Digital Cryptids: How AI is Making Monsters
AI is a force of good, right? That’s what the industry must strive for, but the positive impacts of AI are far from guaranteed. AI is the hallmark technology of our era, but it’s entangled in risks, and even die-hard futurists have niggling worries that advanced AI may signal our demise.
You only have to look at how we’ve imagined AI in popular culture, film, and literature to understand that AI inspires fear as well as awe. From Hal to Terminator, I, Robot, David (Alien), and the robots from The Matrix, it’s clear that humans don’t give AI a wholly positive appraisal.
Why? Firstly, studies show that humans don’t like relinquishing control to AI and simply don’t fully trust AI to make life-changing decisions.
Also, AI is analogous to big tech firms that have faced backlash in recent years as users begin to resent their ever-expanding role in our personal lives, dubbed the “techlash”.
Importantly, though, AI is capable of working wonders – some would argue miracles. AI in medicine and healthcare enables ‘precision medicine,’ accelerating treatment outcomes to give patients the best chance of overcoming various diseases. Environmental, agricultural, and geospatial AIs are improving farming efficiency and helping researchers reduce deforestation.
AI hangs in an awkward balance where power and potential is juxtaposed against distrust and scandal.
Here, we’ll explore the impacts of bad AI and datasets and how we can meaningfully navigate and rectify those impacts.
Building effective autonomous vehicles (AVs), such as driverless cars, are one of the AI industry’s core aims. AVs were always going to have risks attached, but it’s proved extremely tricky to make them safe, and more projects have failed than have succeeded.
As we progress into the mid-2020s, driverless cars are still plagued by issues that make it difficult for regulators to approve them for consumer use.

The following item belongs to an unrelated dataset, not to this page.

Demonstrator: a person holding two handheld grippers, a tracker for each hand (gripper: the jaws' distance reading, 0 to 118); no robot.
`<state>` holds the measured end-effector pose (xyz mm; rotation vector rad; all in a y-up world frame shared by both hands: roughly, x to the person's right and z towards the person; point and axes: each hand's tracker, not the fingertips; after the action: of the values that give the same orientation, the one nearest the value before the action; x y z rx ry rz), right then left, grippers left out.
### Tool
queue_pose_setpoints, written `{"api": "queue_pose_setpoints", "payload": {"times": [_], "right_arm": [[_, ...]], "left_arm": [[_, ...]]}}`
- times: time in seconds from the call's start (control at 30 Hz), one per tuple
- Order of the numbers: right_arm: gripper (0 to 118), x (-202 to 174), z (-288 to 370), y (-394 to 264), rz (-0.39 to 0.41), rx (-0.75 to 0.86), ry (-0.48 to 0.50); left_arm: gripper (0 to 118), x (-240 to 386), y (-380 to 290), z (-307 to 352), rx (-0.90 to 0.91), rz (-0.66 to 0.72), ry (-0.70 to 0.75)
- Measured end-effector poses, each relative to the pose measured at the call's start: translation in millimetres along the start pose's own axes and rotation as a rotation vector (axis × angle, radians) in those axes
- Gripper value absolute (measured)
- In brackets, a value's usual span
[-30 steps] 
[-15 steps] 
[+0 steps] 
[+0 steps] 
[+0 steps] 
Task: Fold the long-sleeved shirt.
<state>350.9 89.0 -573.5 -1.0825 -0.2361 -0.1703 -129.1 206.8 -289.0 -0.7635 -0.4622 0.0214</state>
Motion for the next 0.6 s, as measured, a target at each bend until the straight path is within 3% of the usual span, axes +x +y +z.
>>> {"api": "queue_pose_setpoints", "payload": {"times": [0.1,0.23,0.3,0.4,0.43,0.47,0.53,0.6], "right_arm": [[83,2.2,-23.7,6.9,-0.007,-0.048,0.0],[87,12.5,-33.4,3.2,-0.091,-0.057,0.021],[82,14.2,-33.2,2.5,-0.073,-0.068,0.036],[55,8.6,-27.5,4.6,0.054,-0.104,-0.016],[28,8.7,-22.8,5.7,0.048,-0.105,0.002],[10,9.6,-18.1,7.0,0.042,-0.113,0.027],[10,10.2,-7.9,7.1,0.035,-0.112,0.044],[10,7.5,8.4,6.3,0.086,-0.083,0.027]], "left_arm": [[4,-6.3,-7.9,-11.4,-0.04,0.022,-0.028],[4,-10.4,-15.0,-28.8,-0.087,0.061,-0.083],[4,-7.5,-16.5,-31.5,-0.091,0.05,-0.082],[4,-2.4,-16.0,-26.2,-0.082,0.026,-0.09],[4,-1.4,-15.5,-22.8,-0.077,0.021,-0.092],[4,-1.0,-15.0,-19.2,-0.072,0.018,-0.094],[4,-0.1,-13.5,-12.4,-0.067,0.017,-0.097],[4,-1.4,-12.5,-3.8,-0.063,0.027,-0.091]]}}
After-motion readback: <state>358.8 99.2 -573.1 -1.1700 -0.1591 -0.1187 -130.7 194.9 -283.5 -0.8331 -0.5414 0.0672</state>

For example, Tesla’s Autopilot combines auto-steering, braking, and cruise control, as well as a handful of other advanced features that require little user interaction. In fact, many Teslas are now ready for fully autonomous use, which can be enabled by over-the-air updates as soon as regulators approve them. Autopilot has been involved in many incidents, many of which have resulted in death. The U.S. National Highway Traffic Safety Administration (NHTSA) has been investigating 35 incidents since 2016, and some 273 autopilot-related crashes were reported between 2021 and 2022 in the US alone.
Uber’s AVs were also suspended in San Francisco after pedestrians observed them running red lights.
Both Uber and Tesla blamed human error, and it’s probably true that human inaction was instrumental in many incidents. But even so, why did these vehicles fail to automatically brake safely or come to a halt as they should?
The issue here is deciding precisely when AVs should be allowed on the road, and there’s still no convincing consensus amongst governments and regulators.
Facial recognition software is ubiquitous, but the evidence suggests it’s still far from perfect. In fact, the US Government found that top-performing facial recognition systems misidentify black people five to ten more times than white people.
Unfortunately, there are many examples of this, ranging from Google Photos identifying black people as gorillas to self-driving cars failing to recognize black people, putting their safety at risk.
Poor facial recognition accuracy also increases the risk of false identification, leading to the wrongful arrest and temporary imprisonment of at least three men in the US.
The influential 2018 study Gender Shades analyzed algorithms built by IBM and Microsoft and found poor accuracy when exposed to darker-skinned females, with error rates up to 34% greater than for lighter-skinned males. This was extended to 189 algorithms, which all exhibited low accuracy for darker-skinned men and women.
Several techniques have been proposed to reduce these biases:
Image recognition is one of the cornerstones of AI technology, but until we address structural bias issues, it’s likely to let some demographics down, which is critical when the stakes are high.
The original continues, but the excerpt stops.